そして体育館と校舎を繋ぐ渡り廊下を歩く、幼なじみの姿を見つけて声をかけようとした。

ちょうどいい、いま渡しちゃおうって。


でも、優ちゃんの隣りに見覚えのある女子生徒の姿があって、上げかけた声を飲みこんだ。

優ちゃんと同じクラスの、同じ剣道部員の先輩だった。アイドルっぽい可愛い顔で、ファンクラブまであるらしい。

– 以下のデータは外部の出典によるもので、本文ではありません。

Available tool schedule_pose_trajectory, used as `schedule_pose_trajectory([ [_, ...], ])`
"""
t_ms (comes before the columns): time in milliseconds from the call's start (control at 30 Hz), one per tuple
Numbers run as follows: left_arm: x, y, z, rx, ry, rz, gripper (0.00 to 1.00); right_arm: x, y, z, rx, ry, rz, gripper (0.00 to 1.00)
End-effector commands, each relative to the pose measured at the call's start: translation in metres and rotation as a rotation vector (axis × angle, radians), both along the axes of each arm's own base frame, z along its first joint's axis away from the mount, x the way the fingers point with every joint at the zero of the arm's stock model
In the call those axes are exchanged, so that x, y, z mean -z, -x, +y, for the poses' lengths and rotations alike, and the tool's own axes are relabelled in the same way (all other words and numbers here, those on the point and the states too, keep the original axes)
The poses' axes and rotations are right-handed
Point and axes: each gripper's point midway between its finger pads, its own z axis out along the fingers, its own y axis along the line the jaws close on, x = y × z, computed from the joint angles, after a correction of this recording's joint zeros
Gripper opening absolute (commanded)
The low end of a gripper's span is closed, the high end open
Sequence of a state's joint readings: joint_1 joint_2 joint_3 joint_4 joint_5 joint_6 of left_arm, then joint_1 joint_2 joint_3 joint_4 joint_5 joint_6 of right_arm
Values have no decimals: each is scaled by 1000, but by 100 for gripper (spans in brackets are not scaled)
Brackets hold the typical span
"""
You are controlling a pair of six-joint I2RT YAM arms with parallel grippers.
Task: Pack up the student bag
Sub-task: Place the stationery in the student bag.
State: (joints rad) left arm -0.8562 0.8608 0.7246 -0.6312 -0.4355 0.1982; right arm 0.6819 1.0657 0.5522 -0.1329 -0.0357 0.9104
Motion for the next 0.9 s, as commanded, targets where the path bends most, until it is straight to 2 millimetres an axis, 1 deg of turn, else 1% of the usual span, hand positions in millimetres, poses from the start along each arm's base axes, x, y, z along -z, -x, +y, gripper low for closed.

そして、優ちゃんのことが好きだって噂も聞いたことがあった。


楽しげに笑い合いながら並んで歩く姿は、美男美女でお似合いだった。

そして、優ちゃんが誰かと付き合うってこういうことなんだと悟った。


特別な存在ができるってことは、その隣に当たり前にあるのが彼女になるってことで。

そこにあたしの姿はないってことなんだと、ようやく気が付いた。


優ちゃんが離れていってしまう。いままでのようにはいられなくなる。


ただでさえ、小学校の頃とはちがって優ちゃんとは距離ができたと感じていた。

先輩後輩関係が明確になって、男女の扱いもきっちり分けられて。前ほどべったり出来なくなっていて不満だった。


それから周囲の変化も気になっていた。